The subject matter described herein may be implemented in a computing system that includes a back-end component (e.g., as a data server), or that includes a middleware component (e.g., an application server), or that includes a front-end component (e.g., a client computer having a graphical user interface or a Web browser through which a user may interact with an implementation of the subject matter described herein), or any combination of such back-end, middleware, or front-end components. The components of the system may be interconnected by any form or medium of digital data communication (e.g., a communication network). Examples of communication networks include a local area network (“LAN”), a wide area network (“WAN”), and the Internet.

The computing system may include clients and servers. A client and server are generally remote from each other and typically interact through a communication network. The relationship of client and server arises by virtue of computer programs running on the respective computers and having a client-server relationship to each other.

In the descriptions above and in the claims, phrases such as “at least one of” or “one or more of” may occur followed by a conjunctive list of elements or features. The term “and/or” may also occur in a list of two or more elements or features. Unless otherwise implicitly or explicitly contradicted by the context in which it is used, such a phrase is intended to mean any of the listed elements or features individually or any of the recited elements or features in combination with any of the other recited elements or features. For example, the phrases “at least one of A and B;” “one or more of A and B;” and “A and/or B” are each intended to mean “A alone, B alone, or A and B together.” A similar interpretation is also intended for lists including three or more items. For example, the phrases “at least one of A, B, and C;” “one or more of A, B, and C;” and “A, B, and/or C” are each intended to mean “A alone, B alone, C alone, A and B together, A and C together, B and C together, or A and B and C together.” In addition, use of the term “based on,” above and in the claims is intended to mean, “based at least in part on,” such that an unrecited feature or element is also permissible.
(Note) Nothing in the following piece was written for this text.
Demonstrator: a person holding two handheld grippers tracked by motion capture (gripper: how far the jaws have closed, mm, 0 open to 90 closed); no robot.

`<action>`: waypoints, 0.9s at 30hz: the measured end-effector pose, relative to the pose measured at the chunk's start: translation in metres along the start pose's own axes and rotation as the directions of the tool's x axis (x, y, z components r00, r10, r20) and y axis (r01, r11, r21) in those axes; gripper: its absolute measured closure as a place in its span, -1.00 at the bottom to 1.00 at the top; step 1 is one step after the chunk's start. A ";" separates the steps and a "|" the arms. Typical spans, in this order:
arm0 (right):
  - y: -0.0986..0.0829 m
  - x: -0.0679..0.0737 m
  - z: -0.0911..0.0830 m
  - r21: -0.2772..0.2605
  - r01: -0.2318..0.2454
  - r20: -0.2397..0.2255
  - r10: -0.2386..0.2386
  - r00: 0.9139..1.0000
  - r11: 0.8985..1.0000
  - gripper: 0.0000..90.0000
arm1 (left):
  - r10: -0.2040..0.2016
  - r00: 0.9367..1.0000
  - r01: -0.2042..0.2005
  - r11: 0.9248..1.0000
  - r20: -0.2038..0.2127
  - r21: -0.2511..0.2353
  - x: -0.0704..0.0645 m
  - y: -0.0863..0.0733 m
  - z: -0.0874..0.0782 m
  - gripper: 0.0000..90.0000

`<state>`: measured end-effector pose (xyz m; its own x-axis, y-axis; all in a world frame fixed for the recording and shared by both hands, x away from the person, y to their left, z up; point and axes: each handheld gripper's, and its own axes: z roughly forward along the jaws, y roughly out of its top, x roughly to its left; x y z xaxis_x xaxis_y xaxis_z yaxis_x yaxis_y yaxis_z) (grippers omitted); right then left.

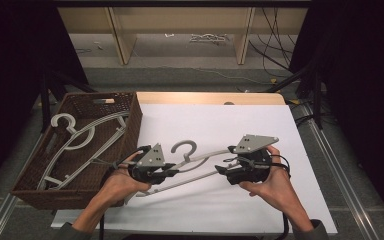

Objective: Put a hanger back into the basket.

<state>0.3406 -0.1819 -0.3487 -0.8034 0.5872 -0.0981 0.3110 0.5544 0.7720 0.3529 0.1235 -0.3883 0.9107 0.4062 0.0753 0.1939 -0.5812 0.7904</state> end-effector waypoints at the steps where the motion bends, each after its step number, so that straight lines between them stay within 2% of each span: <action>1: -0.001 0.001 0.000 -0.016 0.011 0.001 -0.011 1.000 1.000 -0.31 | -0.015 1.000 0.015 1.000 -0.005 -0.006 0.001 -0.001 -0.002 0.76; 3: -0.002 0.004 -0.001 -0.032 0.009 0.032 -0.008 0.999 0.999 -0.32 | -0.060 0.998 0.059 0.998 -0.013 -0.025 0.004 -0.001 -0.008 0.76; 4: -0.002 0.006 -0.001 -0.034 0.003 0.029 -0.002 1.000 0.999 -0.32 | -0.078 0.997 0.078 0.996 -0.013 -0.041 0.006 -0.002 -0.012 0.76; 7: -0.003 0.010 -0.005 -0.075 -0.002 0.042 0.005 0.999 0.997 -0.34 | -0.133 0.991 0.131 0.989 -0.018 -0.067 0.010 -0.003 -0.021 0.76; 8: -0.003 0.011 -0.005 -0.090 0.001 0.048 0.004 0.999 0.996 -0.34 | -0.160 0.987 0.159 0.984 -0.010 -0.080 0.012 -0.003 -0.025 0.76; 9: -0.003 0.011 -0.005 -0.106 0.013 0.058 -0.007 0.998 0.994 -0.36 | -0.174 0.985 0.172 0.981 -0.014 -0.093 0.013 -0.004 -0.027 0.76; 10: -0.005 0.014 -0.005 -0.109 -0.005 0.057 0.012 0.998 0.994 -0.38 | -0.190 0.982 0.188 0.976 -0.011 -0.111 0.014 -0.004 -0.030 0.76; 12: -0.006 0.015 -0.004 -0.118 0.003 0.062 0.005 0.998 0.993 -0.38 | -0.195 0.981 0.193 0.974 -0.008 -0.115 0.015 -0.005 -0.033 0.76; 13: -0.011 0.017 -0.004 -0.133 0.003 0.067 0.006 0.998 0.991 -0.39 | -0.216 0.976 0.214 0.966 -0.002 -0.143 0.018 -0.005 -0.039 0.76; 15: -0.015 0.019 -0.004 -0.126 -0.008 0.060 0.016 0.998 0.992 -0.42 | -0.253 0.968 0.250 0.954 0.003 -0.166 0.021 -0.004 -0.048 0.76; 18: -0.026 0.020 -0.001 -0.139 -0.026 0.050 0.033 0.998 0.990 -0.46 | -0.282 0.959 0.278 0.941 0.006 -0.195 0.023 -0.001 -0.062 0.76; 20: -0.036 0.021 0.002 -0.144 -0.042 0.068 0.052 0.996 0.989 -0.50 | -0.280 0.960 0.273 0.940 -0.003 -0.202 0.022 0.002 -0.070 0.76; 21: -0.039 0.021 0.002 -0.141 -0.054 0.059 0.063 0.996 0.989 -0.51 | -0.285 0.959 0.279 0.938 -0.002 -0.205 0.021 0.003 -0.072 0.76; 23: -0.046 0.021 0.003 -0.145 -0.073 0.059 0.082 0.995 0.987 -0.57 | -0.281 0.960 0.276 0.937 0.008 -0.215 0.021 0.006 -0.077 0.76; 25: -0.049 0.022 0.004 -0.149 -0.078 0.061 0.088 0.994 0.986 -0.57 | -0.292 0.956 0.287 0.932 0.008 -0.221 0.021 0.008 -0.081 0.76; 27: -0.052 0.021 0.004 -0.165 -0.069 0.064 0.080 0.995 0.984 -0.57 | -0.283 0.959 0.277 0.935 0.006 -0.222 0.021 0.010 -0.085 0.76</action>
<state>0.3093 -0.1957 -0.3935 -0.7417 0.6665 -0.0757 0.2775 0.4077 0.8699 0.3429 0.1864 -0.3269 0.8210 0.5494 -0.1551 0.3527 -0.2745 0.8946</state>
The subject matter described herein can be embodied in systems, apparatus, methods, and/or articles depending on the desired configuration. The implementations set forth in the foregoing description do not represent all implementations consistent with the subject matter described herein. Instead, they are merely some examples consistent with aspects related to the described subject matter. Although a few variations have been described in detail above, other modifications or additions are possible. In particular, further features and/or variations can be provided in addition to those set forth herein. For example, the implementations described above can be directed to various combinations and subcombinations of the disclosed features and/or combinations and subcombinations of several further features disclosed above. In addition, the logic flows depicted in the accompanying figures and/or described herein do not necessarily require the particular order shown, or sequential order, to achieve desirable results. Other implementations may be within the scope of the following claims.